Découvrez dans cette article passionnant en français, l'histoire de cette découverte qui a commencé par une banque en Ukraine suivie quelques mois plus tard d'une en Russie. Vous découvrirez aussi le mode opératoire montrant de plus en plus le retour du spam ciblé (spread phishing) dans les méthodes d'infection, comme ici avec l'installation d'une porte dérobée. Le professionnalisme des hackers se reflète également par la patience dont ils ont su faire preuve pendant la phase d'étude de la méthodologie des banques. Par exemple, pour comprendre le fonctionnement d'une banque, les hackers enregistraient des vidéos à l'aide des ordinateurs infectés. Ces vidéos étaient ensuite transmises aux serveurs de commande (C&C). Bien que de qualité médiocre, elles permettaient malgré tout aux attaquants d'analyser les données tapées au clavier des ordinateurs et de comprendre ainsi ce que faisait la victime. Ils obtenaient ainsi les informations dont ils avaient besoin pour s'emparer de l'argent.
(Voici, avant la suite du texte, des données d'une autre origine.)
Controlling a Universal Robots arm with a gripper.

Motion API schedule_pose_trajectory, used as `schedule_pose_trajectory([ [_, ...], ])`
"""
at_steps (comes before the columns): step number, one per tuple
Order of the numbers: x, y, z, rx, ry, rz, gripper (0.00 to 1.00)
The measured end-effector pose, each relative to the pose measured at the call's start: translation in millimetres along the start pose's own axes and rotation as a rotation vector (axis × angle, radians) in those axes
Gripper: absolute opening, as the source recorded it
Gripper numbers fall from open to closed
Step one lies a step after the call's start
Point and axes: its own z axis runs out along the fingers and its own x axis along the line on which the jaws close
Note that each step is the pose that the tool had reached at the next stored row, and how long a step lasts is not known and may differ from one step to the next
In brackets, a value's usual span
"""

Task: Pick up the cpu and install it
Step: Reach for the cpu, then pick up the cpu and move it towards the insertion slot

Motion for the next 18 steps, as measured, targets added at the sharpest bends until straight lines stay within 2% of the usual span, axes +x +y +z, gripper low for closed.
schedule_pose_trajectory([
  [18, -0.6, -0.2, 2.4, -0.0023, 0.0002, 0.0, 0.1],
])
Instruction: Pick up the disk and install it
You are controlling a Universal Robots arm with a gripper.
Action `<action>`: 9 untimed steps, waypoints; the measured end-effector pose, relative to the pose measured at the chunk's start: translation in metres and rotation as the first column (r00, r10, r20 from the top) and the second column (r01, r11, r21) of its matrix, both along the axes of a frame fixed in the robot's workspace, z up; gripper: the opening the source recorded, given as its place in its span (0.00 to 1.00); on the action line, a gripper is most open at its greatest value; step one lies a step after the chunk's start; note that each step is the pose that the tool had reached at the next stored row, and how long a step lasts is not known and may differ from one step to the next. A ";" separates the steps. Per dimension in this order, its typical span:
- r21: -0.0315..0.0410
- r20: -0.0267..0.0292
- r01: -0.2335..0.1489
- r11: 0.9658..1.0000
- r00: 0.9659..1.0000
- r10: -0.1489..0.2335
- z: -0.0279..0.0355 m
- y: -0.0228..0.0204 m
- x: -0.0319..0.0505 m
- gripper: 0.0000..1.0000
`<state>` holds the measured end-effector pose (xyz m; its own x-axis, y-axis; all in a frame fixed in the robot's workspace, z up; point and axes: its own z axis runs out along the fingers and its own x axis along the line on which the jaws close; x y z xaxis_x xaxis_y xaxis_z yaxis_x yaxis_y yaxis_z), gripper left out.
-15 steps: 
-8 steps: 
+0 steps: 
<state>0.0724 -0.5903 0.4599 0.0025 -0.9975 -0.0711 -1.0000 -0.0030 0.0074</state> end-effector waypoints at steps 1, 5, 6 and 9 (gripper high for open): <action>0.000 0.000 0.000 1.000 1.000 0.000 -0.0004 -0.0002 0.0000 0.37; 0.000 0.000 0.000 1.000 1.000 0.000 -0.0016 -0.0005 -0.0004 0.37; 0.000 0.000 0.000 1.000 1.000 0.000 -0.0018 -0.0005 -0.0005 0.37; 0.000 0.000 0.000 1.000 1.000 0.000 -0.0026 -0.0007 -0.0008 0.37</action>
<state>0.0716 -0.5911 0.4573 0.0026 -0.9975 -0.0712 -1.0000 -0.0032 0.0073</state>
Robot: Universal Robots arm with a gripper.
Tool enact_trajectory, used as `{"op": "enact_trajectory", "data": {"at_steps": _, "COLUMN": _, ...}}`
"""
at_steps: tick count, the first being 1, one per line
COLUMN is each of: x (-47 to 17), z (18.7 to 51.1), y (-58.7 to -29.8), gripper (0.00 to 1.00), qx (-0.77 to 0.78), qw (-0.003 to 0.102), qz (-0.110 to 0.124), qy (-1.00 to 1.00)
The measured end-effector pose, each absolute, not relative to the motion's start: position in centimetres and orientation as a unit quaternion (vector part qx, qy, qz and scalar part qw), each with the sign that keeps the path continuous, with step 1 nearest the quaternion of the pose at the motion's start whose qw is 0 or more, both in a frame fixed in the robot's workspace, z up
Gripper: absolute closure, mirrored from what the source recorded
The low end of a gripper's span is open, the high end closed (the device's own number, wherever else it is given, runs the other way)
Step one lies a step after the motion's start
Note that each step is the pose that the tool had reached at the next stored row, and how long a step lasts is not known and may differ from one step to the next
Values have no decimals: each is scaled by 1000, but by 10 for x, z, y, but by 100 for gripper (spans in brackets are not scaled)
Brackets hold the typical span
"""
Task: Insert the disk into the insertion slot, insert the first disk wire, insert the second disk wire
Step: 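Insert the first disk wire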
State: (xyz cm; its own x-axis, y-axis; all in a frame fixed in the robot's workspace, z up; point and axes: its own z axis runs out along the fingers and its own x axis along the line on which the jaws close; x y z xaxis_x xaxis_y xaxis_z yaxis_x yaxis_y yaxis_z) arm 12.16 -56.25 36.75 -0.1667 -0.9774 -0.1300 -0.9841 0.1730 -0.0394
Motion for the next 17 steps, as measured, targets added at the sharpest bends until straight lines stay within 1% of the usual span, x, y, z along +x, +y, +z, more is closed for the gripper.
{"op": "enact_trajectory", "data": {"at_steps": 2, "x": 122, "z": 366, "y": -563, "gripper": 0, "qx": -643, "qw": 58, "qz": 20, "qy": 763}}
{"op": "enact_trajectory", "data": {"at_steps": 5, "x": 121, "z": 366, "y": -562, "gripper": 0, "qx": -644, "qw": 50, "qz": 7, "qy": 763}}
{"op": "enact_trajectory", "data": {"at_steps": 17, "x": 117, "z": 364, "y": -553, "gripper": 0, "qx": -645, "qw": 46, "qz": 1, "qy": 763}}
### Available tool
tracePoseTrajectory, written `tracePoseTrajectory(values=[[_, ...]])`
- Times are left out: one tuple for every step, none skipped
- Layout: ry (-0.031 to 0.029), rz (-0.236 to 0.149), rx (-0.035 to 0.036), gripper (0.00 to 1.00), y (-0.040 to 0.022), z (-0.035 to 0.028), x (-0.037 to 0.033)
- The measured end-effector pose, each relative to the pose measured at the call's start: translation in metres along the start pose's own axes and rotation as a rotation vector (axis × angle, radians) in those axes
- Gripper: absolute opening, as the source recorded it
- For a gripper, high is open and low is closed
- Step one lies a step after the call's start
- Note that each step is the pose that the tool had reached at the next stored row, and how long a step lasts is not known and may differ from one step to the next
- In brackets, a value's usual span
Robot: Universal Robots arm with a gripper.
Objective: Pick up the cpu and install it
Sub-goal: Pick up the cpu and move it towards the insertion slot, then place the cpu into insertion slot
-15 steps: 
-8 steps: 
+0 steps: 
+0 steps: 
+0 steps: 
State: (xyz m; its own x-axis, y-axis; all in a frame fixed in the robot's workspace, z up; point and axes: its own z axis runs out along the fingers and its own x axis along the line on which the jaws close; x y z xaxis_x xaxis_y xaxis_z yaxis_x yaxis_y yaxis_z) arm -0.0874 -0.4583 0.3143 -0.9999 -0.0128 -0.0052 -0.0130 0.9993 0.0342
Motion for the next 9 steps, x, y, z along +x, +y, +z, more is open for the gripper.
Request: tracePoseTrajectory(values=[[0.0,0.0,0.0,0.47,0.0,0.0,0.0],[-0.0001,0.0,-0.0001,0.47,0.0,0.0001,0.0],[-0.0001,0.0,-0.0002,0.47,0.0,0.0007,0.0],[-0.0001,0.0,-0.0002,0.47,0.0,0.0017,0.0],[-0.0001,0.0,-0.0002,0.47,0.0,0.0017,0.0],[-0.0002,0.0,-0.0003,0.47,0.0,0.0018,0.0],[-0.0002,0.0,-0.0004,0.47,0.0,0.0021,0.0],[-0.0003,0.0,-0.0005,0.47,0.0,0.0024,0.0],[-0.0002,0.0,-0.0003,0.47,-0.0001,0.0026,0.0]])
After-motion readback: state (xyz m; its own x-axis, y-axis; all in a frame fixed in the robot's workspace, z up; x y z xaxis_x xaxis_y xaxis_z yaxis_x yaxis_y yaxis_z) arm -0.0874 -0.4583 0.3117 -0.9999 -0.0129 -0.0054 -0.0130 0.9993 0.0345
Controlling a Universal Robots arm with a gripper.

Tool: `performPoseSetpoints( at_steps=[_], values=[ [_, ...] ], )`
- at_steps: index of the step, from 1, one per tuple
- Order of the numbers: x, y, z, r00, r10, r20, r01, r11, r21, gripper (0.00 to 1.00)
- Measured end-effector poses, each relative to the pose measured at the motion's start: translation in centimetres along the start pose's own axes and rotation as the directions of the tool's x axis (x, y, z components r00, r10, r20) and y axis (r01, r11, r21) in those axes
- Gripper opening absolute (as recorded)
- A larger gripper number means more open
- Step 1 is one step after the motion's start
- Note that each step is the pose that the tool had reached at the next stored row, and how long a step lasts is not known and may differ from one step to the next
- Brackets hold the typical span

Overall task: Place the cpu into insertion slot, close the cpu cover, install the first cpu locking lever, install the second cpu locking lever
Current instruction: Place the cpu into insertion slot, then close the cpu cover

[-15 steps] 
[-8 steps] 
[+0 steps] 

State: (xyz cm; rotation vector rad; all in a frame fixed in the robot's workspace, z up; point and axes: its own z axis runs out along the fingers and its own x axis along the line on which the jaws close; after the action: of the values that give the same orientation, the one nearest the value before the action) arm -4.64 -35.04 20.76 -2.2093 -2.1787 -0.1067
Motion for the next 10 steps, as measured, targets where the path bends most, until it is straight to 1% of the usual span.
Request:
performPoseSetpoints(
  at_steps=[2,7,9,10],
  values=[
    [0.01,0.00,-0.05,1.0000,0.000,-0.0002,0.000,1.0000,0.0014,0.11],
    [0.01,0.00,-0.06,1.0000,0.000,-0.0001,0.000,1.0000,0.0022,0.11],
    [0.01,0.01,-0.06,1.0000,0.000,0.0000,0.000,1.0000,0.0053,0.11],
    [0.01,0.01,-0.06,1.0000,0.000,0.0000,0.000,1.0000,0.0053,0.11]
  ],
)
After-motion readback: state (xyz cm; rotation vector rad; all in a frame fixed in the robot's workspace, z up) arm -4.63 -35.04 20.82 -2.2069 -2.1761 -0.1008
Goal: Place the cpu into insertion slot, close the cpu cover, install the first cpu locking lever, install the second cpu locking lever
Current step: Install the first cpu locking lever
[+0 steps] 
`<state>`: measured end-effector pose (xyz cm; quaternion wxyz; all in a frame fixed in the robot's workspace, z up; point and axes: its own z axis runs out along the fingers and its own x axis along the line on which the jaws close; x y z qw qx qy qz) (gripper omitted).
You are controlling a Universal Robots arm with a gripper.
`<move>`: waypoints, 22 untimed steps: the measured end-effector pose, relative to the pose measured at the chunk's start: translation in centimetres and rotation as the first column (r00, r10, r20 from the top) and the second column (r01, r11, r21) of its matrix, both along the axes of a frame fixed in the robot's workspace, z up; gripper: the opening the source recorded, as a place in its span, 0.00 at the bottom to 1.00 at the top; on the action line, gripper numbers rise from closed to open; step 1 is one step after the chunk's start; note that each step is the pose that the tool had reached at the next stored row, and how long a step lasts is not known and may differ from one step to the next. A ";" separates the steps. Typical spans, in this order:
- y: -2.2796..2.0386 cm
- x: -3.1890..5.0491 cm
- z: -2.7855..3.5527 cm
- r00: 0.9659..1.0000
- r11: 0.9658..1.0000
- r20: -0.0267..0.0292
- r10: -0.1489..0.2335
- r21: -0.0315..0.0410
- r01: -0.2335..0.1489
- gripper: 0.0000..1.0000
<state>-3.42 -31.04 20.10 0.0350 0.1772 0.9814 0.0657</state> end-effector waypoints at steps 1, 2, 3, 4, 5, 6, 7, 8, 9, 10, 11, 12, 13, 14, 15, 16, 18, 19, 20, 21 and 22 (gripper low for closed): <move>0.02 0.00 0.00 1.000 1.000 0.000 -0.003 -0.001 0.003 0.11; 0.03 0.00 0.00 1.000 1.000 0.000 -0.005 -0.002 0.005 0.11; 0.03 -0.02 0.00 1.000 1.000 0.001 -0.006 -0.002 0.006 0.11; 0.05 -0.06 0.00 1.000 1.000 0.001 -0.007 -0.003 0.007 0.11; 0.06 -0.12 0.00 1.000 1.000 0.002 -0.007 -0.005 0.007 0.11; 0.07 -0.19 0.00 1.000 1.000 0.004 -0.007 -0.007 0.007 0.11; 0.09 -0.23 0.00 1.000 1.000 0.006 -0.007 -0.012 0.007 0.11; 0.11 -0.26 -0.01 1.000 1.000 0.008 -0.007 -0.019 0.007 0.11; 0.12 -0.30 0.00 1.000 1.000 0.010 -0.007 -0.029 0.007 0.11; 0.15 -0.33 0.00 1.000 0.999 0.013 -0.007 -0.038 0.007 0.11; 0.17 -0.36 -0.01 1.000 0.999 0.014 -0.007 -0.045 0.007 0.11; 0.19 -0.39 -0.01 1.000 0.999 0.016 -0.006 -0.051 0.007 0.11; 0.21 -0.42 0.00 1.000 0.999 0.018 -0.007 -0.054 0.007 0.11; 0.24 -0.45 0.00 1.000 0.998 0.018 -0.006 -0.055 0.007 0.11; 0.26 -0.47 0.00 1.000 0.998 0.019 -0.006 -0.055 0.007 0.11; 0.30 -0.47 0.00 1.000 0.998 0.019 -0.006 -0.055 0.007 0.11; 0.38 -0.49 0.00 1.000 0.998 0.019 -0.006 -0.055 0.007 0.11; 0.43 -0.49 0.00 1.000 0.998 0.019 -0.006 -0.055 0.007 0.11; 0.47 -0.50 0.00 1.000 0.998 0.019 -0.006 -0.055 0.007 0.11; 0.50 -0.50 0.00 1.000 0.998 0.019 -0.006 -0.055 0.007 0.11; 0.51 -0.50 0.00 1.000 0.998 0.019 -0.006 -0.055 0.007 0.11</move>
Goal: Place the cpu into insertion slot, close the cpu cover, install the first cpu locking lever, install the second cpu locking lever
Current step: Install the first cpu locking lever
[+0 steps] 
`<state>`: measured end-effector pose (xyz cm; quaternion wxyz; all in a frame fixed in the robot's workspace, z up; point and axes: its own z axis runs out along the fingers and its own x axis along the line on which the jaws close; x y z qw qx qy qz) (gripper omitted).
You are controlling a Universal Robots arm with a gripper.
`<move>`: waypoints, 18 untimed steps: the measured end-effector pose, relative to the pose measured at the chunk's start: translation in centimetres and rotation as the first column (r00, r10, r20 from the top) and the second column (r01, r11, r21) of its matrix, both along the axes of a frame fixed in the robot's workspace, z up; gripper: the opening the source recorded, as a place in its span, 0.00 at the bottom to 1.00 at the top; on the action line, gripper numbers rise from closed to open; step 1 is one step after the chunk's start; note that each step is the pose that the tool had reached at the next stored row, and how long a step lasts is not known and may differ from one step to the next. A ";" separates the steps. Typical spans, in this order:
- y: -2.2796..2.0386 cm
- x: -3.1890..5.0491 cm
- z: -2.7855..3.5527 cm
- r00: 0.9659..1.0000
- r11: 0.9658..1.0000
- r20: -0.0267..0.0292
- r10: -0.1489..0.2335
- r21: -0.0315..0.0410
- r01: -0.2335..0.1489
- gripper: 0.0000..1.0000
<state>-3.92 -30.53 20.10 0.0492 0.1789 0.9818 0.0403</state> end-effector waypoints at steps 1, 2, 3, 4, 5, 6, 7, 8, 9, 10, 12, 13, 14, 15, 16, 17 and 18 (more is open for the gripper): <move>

Mais le plus impressionnant reste l'extraction de l'argent qui se faisait par des mules (intermédiaires) qui récupéraient l'argent sans même toucher au clavier du distributeur de billets !

Plus de 100 banques auraient été touchées, chacune ayant été ponctionnée de 2,5 à 10 millions de dollars.

Pour le laboratoire Kaspersky, cette campagne cybercriminelle est la plus aboutie techniquement jusqu'Ă  ce jour.